This project focuses on analyzing the IMDB Movies dataset to predict movie revenue using machine learning techniques. By exploring and modeling relationships between different movie features (such as budget, genre, score, and country), the project aims to identify factors that contribute to a movie's financial success.
Results Overview
Best-performing Model: Decision Forest Regression
R-squared value (Best Model): 0.6659
Key Predictors: Budget, Score, Country, Genre, Original Language
Project Objectives
The main objective of this project is to predict movie revenue using independent variables from the IMDB dataset. The process involved:
Data Preprocessing: Cleaning the dataset by handling missing values, normalizing variables, and ensuring data consistency.

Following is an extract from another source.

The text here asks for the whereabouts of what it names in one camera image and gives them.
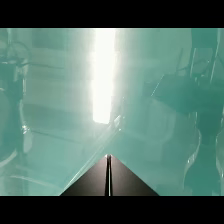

Exploratory Data Analysis (EDA): Understanding the relationships between movie features (e.g., budget, score, genre) and revenue through visualizations and statistical testing.
Budget
Ho: We expect that Budget will have no effect on Revenue.
Summary: There is a strong effect of Budget on Revenue that is very reliable. We tested all non-linear transformations and found that Polynomial produced the best R2 value of 0.48948 and a p-value of < 0.0001 (reject Null Hypothesis).
Genre
Ho: We expect that there will be no effect by Genre on Revenue
Summary: There is an effect by Genre on Revenue with a f-stat value of 56.2825183 and a p-value of 0.09760088 (<0.5) -> reject Null Hypothesis.
See more details in Final Project.pdf
Feature Engineering: Creating new relevant features and transforming existing ones to improve prediction accuracy.
Model Training and Testing: Applying machine learning algorithms such as Linear Regression, Bayesian Linear Regression, and Decision Forest Regression to predict movie revenue.
Model Evaluation and Fine-tune: Comparing model performance using R-squared and RMSE values to select the best model for predicting revenue.
Visualization: Tableau Dashboard
A comprehensive dashboard was created to visualize key findings from the analysis, including:
Key Findings
Budget and Revenue: Higher production budgets are strongly associated with higher revenues. Movie Score: Movies with higher IMDB scores generally perform better in terms of revenue. Country of Origin: Certain countries (e.g., Mauritius, Taiwan) have higher average movie revenues. Genre Impact: Genres like Adventure, Action, and Fantasy generate higher revenue compared to others. Status Effect: Movies in the "Released" stage earn significantly more than those in production or post-production.